### Required work
The output must be exactly the lines from the "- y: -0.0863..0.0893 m" line through the end of the listing below, with no picture included.

======

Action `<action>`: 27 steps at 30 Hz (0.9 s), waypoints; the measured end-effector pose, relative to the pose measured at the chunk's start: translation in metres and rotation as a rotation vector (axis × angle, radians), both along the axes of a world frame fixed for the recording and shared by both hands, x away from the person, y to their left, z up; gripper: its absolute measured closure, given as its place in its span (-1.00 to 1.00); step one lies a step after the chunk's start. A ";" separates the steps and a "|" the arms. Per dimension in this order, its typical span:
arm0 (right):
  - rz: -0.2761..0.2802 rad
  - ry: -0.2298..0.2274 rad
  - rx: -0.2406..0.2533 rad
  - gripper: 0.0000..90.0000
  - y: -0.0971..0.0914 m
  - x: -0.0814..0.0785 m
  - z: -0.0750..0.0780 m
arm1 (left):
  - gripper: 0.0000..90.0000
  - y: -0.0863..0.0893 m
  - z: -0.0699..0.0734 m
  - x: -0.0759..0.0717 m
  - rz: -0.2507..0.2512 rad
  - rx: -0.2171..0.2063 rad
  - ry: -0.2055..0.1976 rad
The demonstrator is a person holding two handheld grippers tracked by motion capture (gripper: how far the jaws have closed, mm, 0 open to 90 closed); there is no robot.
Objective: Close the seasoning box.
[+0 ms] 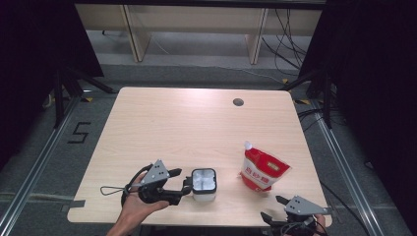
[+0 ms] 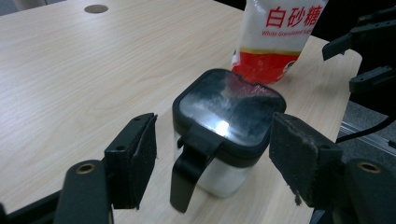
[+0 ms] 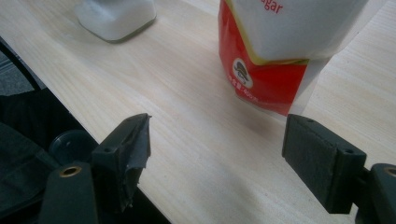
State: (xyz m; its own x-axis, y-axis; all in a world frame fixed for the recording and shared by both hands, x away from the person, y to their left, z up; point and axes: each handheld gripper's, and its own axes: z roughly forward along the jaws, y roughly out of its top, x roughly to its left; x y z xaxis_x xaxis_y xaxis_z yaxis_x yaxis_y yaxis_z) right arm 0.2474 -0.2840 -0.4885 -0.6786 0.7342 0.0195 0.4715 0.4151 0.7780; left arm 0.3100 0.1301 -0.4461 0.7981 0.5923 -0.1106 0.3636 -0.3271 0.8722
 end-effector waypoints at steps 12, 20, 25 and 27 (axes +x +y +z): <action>0.001 0.003 -0.002 -0.46 0.000 0.000 0.000 | -0.37 0.023 -0.020 -0.006 0.067 0.024 0.041; 0.001 0.001 -0.001 -0.46 0.000 0.000 0.000 | -0.38 0.034 -0.033 -0.016 0.069 0.046 0.061; 0.002 0.003 -0.005 -0.46 0.000 0.000 0.000 | -0.38 0.036 -0.038 -0.026 0.078 0.047 0.093; 0.002 0.005 -0.005 -0.46 0.000 0.000 0.000 | -0.40 0.037 -0.040 -0.029 0.074 0.068 0.078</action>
State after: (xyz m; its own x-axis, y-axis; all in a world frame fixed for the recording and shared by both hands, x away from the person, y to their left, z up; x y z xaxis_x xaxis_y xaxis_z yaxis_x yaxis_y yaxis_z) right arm 0.2473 -0.2840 -0.4888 -0.6801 0.7329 0.0188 0.4744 0.4204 0.7734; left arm 0.2812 0.1668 -0.4862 0.7427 0.6572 -0.1284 0.4550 -0.3545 0.8169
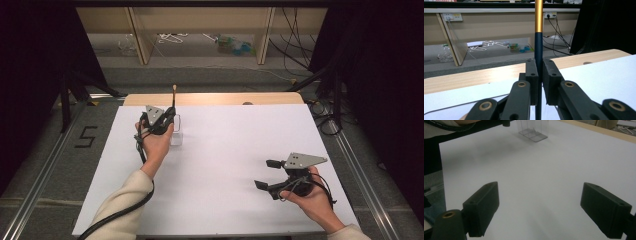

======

### Answer below
  - y: -0.0863..0.0893 m
  - z: -0.0699..0.0734 m
  - x: -0.0759..0.0717 m
  - rz: -0.2507..0.2512 rad
  - rx: -0.2171..0.2063 rad
  - ry: -0.2055..0.1976 rad
The demonstrator is a person holding two handheld grippers tracked by motion capture (gripper: how far the jaws have closed, mm, 0 open to 90 closed); there is no robot.
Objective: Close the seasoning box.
[+0 ms] 
[+0 ms] 
[+0 ms] 
State: (xyz m; its own x-axis, y-axis; all in a world frame fixed for the recording and shared by both hands, x away from the person, y to their left, z up; point and axes: each handheld gripper's, and its own axes: z roughly forward along the jaws, y roughly out of its top, x roughly to its left; x y z xaxis_x xaxis_y xaxis_z yaxis_x yaxis_y yaxis_z) right arm 0.2474 -0.2840 -0.4885 -0.6786 0.7342 0.0195 0.4715 0.4151 0.7780; left arm 0.3100 0.1301 -0.4461 0.7981 0.5923 -0.1106 0.3636 -0.3271 0.8722
 end-effector waypoints at steps 12, 20, 25 and 27 (axes +x +y +z): <action>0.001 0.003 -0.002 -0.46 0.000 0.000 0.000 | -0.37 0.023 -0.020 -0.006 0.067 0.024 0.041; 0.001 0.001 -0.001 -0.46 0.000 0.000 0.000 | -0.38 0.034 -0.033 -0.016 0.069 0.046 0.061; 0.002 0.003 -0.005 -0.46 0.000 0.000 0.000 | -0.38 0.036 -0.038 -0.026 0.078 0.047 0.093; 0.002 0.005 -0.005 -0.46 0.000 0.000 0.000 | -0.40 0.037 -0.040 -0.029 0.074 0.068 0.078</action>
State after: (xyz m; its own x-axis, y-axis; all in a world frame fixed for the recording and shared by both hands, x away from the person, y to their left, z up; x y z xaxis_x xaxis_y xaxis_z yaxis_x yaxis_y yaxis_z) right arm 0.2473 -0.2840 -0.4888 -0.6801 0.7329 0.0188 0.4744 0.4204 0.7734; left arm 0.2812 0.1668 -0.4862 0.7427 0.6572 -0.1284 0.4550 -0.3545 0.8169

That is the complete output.